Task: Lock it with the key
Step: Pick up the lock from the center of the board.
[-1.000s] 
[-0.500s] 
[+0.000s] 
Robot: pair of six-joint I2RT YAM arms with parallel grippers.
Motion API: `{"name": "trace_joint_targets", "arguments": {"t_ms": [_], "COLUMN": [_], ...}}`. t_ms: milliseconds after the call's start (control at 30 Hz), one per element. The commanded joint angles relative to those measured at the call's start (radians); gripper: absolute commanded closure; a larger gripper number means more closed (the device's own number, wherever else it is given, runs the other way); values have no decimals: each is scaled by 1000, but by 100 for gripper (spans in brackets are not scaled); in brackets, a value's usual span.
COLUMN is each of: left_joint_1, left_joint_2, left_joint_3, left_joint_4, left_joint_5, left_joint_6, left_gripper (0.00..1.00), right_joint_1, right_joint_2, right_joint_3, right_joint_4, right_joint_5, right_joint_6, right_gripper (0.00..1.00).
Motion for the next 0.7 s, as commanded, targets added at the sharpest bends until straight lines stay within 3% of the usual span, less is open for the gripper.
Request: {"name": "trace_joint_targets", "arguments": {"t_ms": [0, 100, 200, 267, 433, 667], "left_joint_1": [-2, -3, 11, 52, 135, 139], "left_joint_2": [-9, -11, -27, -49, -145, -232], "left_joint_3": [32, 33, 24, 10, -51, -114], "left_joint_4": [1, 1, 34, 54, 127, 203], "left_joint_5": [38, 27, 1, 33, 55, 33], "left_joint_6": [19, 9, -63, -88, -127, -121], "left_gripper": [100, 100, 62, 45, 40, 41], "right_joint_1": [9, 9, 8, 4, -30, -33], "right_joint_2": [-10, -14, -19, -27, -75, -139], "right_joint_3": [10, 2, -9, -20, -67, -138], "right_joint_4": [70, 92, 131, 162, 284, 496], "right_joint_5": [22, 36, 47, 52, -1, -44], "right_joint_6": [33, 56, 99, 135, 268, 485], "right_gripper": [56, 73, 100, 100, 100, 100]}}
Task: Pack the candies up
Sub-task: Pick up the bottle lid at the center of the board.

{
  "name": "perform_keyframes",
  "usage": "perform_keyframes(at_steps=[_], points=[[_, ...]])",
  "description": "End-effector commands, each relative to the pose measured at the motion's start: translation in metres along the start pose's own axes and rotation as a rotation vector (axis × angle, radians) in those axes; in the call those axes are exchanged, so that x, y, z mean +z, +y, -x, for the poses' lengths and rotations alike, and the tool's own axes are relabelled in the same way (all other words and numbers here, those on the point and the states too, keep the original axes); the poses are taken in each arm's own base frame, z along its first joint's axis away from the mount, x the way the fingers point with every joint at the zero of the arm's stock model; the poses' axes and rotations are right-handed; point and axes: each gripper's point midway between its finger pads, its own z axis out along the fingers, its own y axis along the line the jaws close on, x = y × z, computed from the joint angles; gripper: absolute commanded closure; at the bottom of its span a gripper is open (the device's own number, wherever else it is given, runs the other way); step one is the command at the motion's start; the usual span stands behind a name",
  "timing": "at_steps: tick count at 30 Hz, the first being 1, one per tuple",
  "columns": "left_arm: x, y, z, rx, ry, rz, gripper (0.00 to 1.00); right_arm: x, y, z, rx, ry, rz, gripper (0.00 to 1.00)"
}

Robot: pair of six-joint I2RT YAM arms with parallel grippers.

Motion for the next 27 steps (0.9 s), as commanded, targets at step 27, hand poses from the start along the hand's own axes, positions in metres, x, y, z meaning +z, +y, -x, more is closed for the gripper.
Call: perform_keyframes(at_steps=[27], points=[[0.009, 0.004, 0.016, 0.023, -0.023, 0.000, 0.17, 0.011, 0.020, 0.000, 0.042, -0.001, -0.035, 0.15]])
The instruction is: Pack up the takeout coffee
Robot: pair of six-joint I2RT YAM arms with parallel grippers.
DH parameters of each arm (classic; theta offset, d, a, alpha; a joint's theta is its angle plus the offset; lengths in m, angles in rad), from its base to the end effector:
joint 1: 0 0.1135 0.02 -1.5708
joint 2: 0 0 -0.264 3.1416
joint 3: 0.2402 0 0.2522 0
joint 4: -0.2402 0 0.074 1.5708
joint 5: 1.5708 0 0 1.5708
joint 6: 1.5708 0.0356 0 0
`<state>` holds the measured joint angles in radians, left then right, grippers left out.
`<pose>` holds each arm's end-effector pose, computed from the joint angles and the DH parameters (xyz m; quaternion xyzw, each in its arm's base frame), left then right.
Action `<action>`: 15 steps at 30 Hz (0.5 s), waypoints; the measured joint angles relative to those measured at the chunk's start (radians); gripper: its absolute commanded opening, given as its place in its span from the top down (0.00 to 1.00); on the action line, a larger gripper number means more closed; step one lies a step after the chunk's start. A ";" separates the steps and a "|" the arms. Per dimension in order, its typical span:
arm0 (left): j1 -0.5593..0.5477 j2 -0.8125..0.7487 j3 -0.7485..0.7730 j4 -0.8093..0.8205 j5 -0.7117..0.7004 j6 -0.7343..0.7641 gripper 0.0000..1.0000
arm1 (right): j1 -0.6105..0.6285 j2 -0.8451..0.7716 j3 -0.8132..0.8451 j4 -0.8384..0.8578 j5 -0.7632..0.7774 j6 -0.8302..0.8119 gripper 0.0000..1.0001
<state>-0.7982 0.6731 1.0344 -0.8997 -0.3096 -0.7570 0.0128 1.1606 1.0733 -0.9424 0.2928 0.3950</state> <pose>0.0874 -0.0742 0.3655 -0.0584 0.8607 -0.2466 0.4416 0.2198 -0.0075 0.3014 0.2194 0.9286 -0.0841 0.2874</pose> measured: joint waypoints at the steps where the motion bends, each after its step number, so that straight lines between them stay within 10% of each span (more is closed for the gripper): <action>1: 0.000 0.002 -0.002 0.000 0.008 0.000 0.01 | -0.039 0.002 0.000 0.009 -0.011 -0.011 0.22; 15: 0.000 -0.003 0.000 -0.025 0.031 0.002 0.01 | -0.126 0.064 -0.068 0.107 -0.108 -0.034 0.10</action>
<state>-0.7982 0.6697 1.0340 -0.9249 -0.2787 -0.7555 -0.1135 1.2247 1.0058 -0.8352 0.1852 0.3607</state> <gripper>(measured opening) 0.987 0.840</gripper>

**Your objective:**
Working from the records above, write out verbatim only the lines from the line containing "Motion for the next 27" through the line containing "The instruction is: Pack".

**Finished task:**
Motion for the next 27 steps (0.9 s), as commanded, targets at step 27, hand poses from the start along the hand's own axes, positions in metres, x, y, z meaning +z, +y, -x, more is closed for the gripper.
Call: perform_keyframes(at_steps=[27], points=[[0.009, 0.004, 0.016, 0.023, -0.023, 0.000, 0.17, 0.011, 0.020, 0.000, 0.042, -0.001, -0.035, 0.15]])
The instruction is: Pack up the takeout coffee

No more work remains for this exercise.